[Exercise prompt] Please return the records below exactly as they stand, with the pictures removed.

[Records drawn from a dataset]
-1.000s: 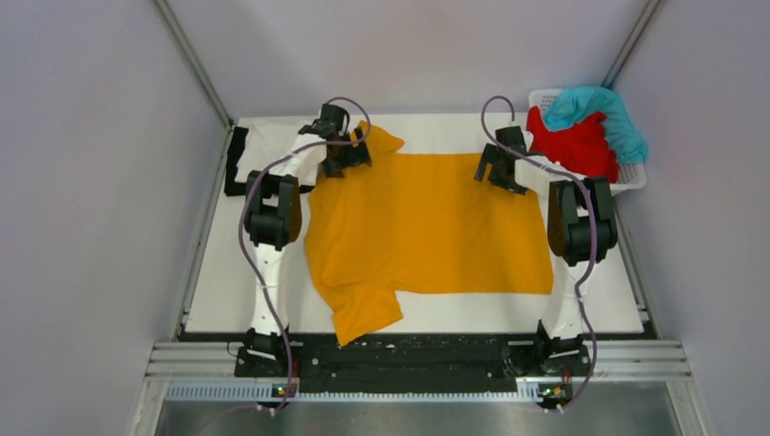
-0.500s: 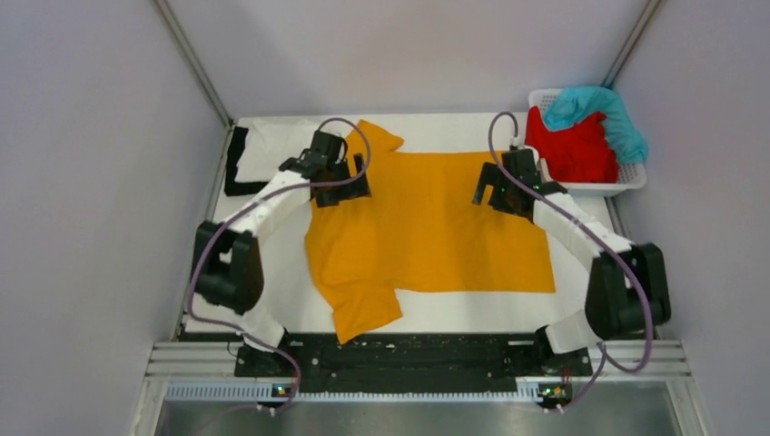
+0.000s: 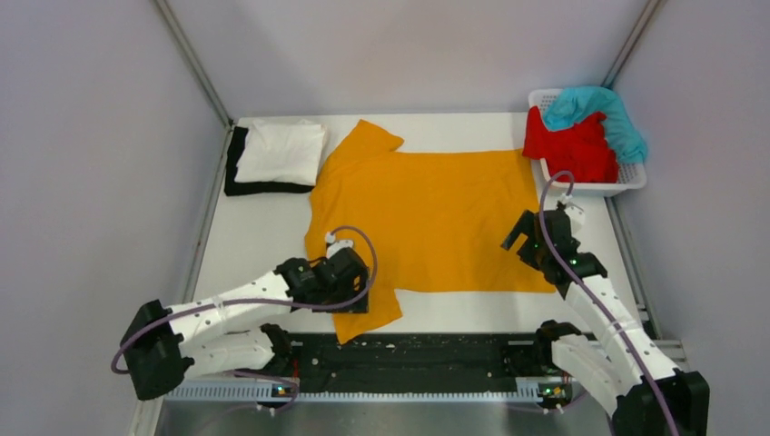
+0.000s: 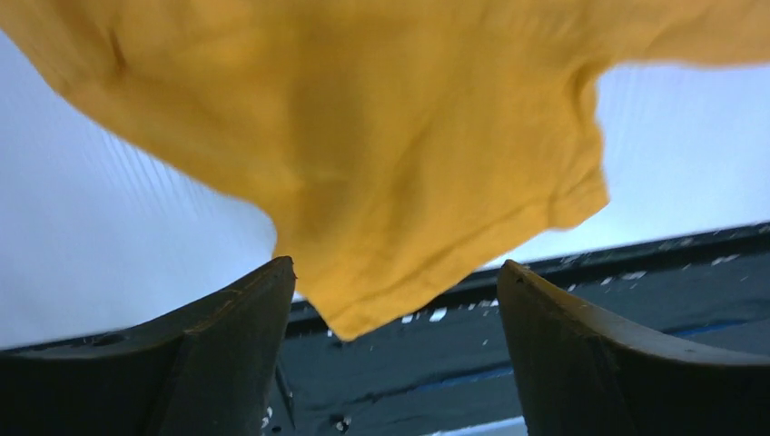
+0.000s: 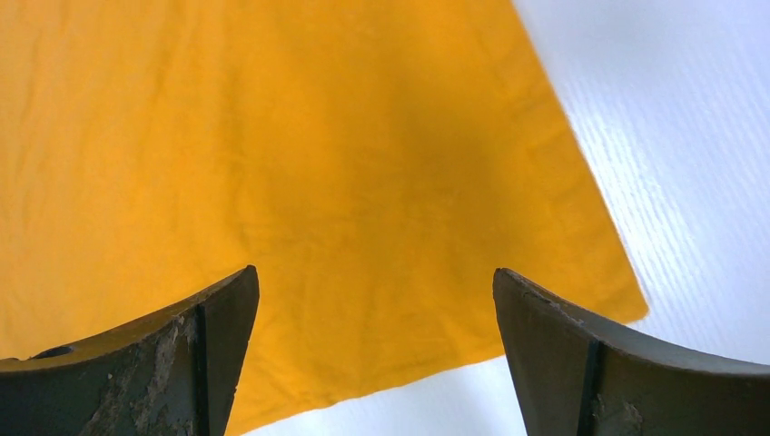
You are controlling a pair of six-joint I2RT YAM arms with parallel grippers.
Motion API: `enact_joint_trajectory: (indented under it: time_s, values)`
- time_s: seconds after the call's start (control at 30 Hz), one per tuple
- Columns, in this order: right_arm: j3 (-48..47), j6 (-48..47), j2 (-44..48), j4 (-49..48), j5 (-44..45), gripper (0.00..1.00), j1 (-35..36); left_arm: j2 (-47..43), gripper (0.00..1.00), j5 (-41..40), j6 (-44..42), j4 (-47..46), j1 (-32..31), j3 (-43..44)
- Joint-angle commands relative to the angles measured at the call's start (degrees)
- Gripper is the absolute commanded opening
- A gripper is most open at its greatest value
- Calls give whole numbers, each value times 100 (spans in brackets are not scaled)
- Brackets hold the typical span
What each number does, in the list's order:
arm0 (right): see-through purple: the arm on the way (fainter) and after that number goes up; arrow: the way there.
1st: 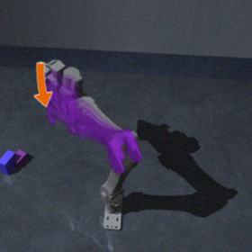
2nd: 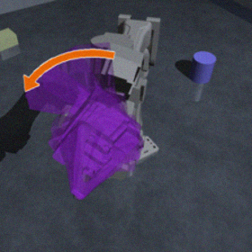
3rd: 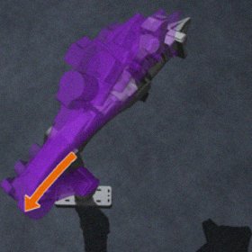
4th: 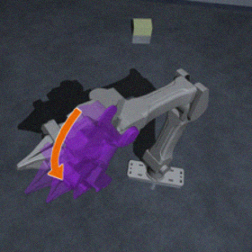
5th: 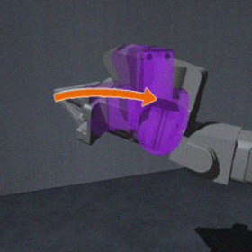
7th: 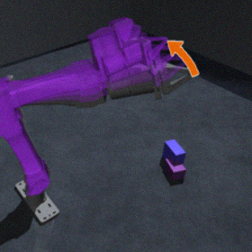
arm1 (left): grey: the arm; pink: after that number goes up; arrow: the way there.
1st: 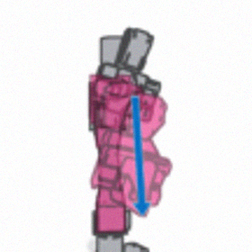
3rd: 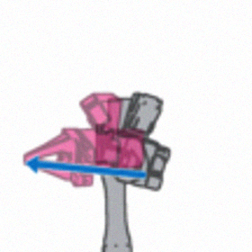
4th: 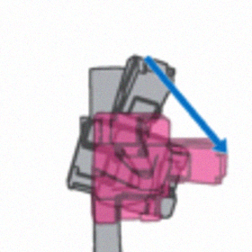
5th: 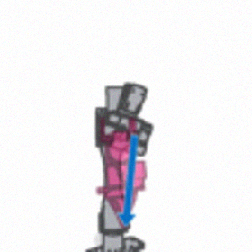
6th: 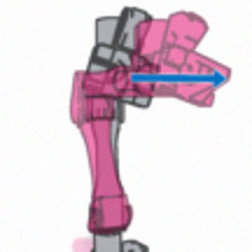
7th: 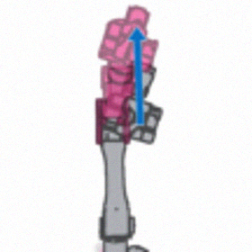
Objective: Fold and stack the t-shirts
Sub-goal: Grab the side of the flattened tshirt closest away from the robot with both arms
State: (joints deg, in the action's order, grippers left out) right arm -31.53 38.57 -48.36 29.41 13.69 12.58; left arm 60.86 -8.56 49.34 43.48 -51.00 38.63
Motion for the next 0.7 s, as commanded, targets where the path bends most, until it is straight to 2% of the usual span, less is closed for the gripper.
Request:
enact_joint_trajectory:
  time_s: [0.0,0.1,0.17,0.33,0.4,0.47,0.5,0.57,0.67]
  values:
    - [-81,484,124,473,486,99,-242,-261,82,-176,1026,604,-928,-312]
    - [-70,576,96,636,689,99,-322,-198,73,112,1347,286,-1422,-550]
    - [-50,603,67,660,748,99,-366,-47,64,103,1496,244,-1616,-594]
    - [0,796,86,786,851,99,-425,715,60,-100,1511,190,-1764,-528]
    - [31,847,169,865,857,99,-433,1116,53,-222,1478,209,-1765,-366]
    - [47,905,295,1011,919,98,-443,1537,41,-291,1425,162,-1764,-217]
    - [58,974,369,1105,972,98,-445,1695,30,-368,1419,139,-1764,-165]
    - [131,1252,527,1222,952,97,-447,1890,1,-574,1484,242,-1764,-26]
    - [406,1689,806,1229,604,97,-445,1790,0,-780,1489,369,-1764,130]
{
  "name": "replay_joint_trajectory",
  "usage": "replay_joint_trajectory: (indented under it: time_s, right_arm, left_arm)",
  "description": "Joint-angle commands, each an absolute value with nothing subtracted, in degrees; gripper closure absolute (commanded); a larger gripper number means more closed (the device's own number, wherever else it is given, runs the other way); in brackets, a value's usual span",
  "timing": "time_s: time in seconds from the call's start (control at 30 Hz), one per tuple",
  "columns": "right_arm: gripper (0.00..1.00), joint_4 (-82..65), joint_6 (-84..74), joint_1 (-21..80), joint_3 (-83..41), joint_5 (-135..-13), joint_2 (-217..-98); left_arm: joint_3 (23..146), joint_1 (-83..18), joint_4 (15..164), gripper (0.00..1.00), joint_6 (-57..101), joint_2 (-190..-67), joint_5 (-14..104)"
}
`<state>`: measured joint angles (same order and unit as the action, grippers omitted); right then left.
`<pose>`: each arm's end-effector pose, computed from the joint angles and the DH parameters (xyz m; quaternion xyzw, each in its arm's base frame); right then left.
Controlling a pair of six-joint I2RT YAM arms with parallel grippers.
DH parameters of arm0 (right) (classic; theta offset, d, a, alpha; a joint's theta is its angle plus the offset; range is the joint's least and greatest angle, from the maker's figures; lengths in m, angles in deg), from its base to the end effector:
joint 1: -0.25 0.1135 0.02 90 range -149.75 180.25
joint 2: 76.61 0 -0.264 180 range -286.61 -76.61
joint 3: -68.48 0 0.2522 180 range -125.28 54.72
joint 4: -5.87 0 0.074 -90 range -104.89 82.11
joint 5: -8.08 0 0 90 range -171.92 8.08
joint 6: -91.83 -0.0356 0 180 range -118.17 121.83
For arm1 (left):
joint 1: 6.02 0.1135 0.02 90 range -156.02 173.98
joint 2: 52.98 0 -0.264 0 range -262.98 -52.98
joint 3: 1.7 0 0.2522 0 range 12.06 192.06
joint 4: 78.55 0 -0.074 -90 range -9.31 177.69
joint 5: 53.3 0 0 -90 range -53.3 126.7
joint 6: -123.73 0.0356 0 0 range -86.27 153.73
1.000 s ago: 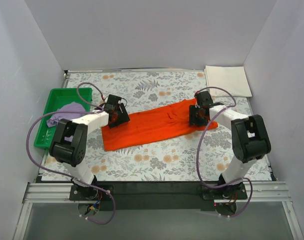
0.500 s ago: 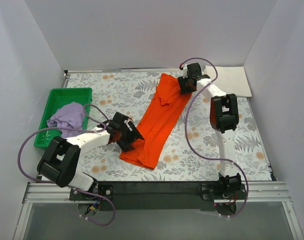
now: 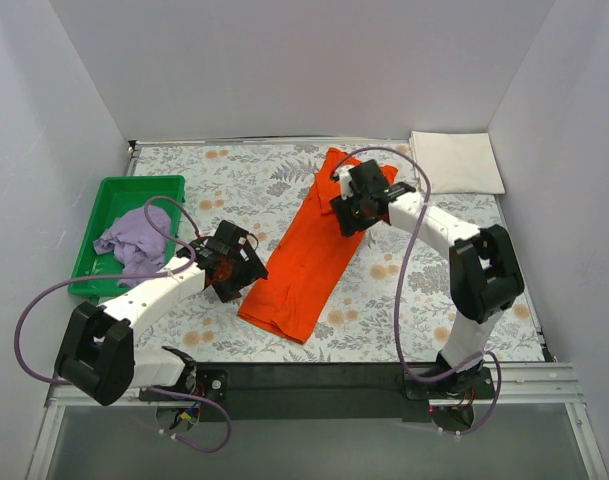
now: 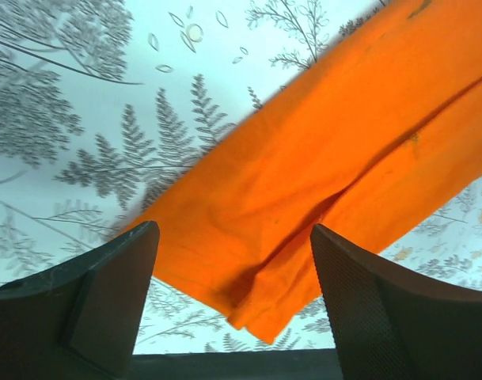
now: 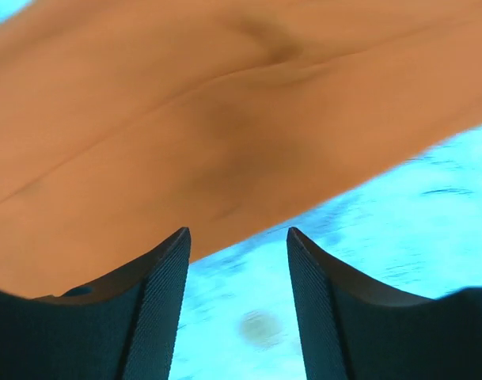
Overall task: Fold and stack the t-shirts
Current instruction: Fold the tshirt
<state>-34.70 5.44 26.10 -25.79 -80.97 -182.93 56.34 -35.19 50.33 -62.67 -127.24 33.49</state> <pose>0.3663 0.1781 0.2271 -0.2434 0.9154 0.0695 0.3129 0.2042 -0.1117 0.1961 -0.5472 0.8132 -0.1621 0.1142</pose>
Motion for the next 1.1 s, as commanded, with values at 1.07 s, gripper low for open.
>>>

[The completed task]
-1.000s: 
-0.500s: 
+0.000s: 
+0.000s: 
+0.000s: 
You are controlling a pair of six-joint I2RT YAM arms with parallel grippers.
Motion API: `enact_joint_trajectory: (indented under it: time_s, values)`
- time_s: seconds after the call's start (control at 30 Hz), one per tuple
- Columns, in this order: right_arm: j3 (-48..47), j6 (-48..47), j2 (-44..48), j4 (-49..48), j5 (-44..45), gripper (0.00..1.00), j1 (-35..36); left_arm: j2 (-47..43), gripper (0.00..1.00), j5 (-41..40), j6 (-44..42), j4 (-47..46), j1 (-32..31), j3 (-43..44)
- Joint-angle commands relative to the angles measured at the call's start (degrees)
- Gripper is the absolute commanded opening
- A gripper is most open at its greatest value
- Calls give whole numbers, each value times 100 (spans in brackets are not scaled)
- Brackets hold the typical span
What each number does, in the list's order:
arm0 (right): see-through purple: the arm on the way (fainter) and after that number goes up; arrow: the way there.
1st: 
2nd: 
3rd: 
4th: 
5th: 
7th: 
arm1 (left): grey: the arm; pink: after that number goes up; arrow: the way there.
1st: 
3rd: 
4th: 
5th: 
6th: 
7th: 
Objective: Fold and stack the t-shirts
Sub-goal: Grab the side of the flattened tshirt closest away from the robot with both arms
State: (joints deg, in the action's order, grippers left out) right arm -31.53 38.57 -48.36 29.41 13.69 12.58; left arm 60.86 -8.56 49.34 43.48 -51.00 38.63
Motion for the next 0.7 s, as commanded, targets where the path bends most, until it is straight to 2% of the usual span, less is closed for the gripper.
Request:
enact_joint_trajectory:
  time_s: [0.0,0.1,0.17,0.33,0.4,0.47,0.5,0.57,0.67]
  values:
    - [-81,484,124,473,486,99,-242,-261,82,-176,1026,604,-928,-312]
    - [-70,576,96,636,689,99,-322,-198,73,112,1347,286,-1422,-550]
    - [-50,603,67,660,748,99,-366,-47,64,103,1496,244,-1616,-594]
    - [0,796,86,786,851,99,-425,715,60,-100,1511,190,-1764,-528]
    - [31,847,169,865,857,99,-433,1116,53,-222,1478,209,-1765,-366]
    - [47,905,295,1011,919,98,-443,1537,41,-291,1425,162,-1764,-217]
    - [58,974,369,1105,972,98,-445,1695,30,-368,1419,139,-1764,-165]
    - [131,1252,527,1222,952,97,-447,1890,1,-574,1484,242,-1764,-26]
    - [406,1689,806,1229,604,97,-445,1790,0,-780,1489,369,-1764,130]
{
  "name": "replay_joint_trajectory",
  "usage": "replay_joint_trajectory: (indented under it: time_s, right_arm, left_arm)",
  "description": "Joint-angle commands, each an absolute value with nothing subtracted, in degrees; gripper closure absolute (commanded); a larger gripper number means more closed (the device's own number, wherever else it is given, runs the other way); in brackets, a value's usual span",
  "timing": "time_s: time in seconds from the call's start (control at 30 Hz), one per tuple",
  "columns": "right_arm: gripper (0.00..1.00), joint_4 (-82..65), joint_6 (-84..74), joint_1 (-21..80), joint_3 (-83..41), joint_5 (-135..-13), joint_2 (-217..-98); left_arm: joint_3 (23..146), joint_1 (-83..18), joint_4 (15..164), gripper (0.00..1.00), joint_6 (-57..101), joint_2 (-190..-67), joint_5 (-14..104)"
}
`<state>`: measured joint angles (same order and unit as the action, grippers omitted); right then left.
`<pose>`: each arm's end-effector pose, computed from the joint angles and the DH parameters (xyz m; quaternion xyzw, each in its arm's base frame); right then left.
Controlling a pair of six-joint I2RT YAM arms with parallel grippers.
DH parameters of arm0 (right) (classic; theta offset, d, a, alpha; a joint's theta is its angle plus the offset; range is the joint's least and greatest angle, from the maker's figures; lengths in m, angles in deg), from its base to the end effector:
joint 1: -0.25 0.1135 0.02 90 range -149.75 180.25
joint 2: 76.61 0 -0.264 180 range -286.61 -76.61
joint 3: -68.48 0 0.2522 180 range -125.28 54.72
joint 4: -5.87 0 0.074 -90 range -104.89 82.11
joint 5: -8.08 0 0 90 range -171.92 8.08
joint 6: -91.83 -0.0356 0 180 range -118.17 121.83
For arm1 (left):
joint 1: 6.02 0.1135 0.02 90 range -156.02 173.98
joint 2: 52.98 0 -0.264 0 range -262.98 -52.98
joint 3: 1.7 0 0.2522 0 range 12.06 192.06
joint 4: 78.55 0 -0.074 -90 range -9.31 177.69
joint 5: 53.3 0 0 -90 range -53.3 126.7
joint 6: -123.73 0.0356 0 0 range -86.27 153.73
1.000 s ago: 
0.500 s ago: 
now: 
now: 
now: 
Overall task: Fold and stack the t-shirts
Current instruction: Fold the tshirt
<state>-34.70 5.44 26.10 -25.79 -80.97 -182.93 56.34 -35.19 50.33 -62.67 -127.24 33.49</state> <pose>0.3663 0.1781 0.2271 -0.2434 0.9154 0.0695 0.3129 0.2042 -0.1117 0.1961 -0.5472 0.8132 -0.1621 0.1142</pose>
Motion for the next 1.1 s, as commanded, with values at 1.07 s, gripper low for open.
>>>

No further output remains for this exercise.